Wait and do the last 5 reps. Don't train to failure.
 
thank you alex again for your time and so fast reply.
ok so for example when i crank out the 15 reps on the last week and i do the second set: should I terminate it before failure and add the last reps after a break? Or when the first set was really all out quit the second set?

I just want to make the first cycle really right,
 
Just do the 15 reps, and if you're having a bad day, and can only manage (for example) 13 reps and 12 reps, then jot those down in your log and leave it be. You make up the last 5 (2+3) reps afterward if you like, but again - do not train to failure. Don't reschedule an extra session or anything like that.
 
Ok Alex. I think blade has written sth about stopping when rep speed slows down significantly. I can take this as a guideline.
Without stealing too much time of yours-I ram really thankfull for your input and time you spend on me-how important is is to make the total rep volume for each day?
 
Ok Alex. I think blade has written sth about stopping when rep speed slows down significantly. I can take this as a guideline.
Without stealing too much time of yours-I ram really thankfull for your input and time you spend on me-how important is is to make the total rep volume for each day?
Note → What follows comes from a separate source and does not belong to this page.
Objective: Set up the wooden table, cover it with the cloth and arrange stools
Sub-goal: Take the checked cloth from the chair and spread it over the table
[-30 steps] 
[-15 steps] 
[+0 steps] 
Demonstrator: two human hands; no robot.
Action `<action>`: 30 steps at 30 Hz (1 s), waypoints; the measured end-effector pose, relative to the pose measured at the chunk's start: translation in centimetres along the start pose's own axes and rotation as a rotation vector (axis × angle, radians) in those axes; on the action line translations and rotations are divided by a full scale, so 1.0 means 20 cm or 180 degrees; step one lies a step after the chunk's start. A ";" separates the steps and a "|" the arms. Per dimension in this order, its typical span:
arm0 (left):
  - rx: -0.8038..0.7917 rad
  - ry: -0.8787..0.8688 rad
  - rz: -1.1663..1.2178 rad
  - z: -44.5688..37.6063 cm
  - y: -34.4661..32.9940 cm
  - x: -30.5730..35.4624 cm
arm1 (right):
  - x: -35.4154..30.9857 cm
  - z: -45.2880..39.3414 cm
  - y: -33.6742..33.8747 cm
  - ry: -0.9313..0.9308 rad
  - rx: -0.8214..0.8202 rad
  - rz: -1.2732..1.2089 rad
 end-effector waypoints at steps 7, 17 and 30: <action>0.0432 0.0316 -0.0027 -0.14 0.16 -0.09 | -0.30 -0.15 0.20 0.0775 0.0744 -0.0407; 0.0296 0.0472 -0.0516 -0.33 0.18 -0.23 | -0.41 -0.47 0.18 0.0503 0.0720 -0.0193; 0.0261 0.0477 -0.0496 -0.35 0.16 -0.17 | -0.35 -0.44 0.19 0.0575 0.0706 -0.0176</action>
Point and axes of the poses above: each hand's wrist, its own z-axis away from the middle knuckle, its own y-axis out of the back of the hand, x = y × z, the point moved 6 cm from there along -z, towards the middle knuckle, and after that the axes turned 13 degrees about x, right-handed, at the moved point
On a scale of 1-10, it's probably about a 6 or 7 for any particular day, and a 9 or so if you were to consider the whole cycle length. i.e. a standard cycle has 24 sessions (6 sessions per rep range, 4 rep ranges). You would want to meet the total rep volume on ~ 21-22 of them at least. But it's not a big deal if you fall a rep or two short on a day here, a day there. We're only talking about one specific exercise on one specific day.


Stop stressing about it, just get down and do the work, the rest will come.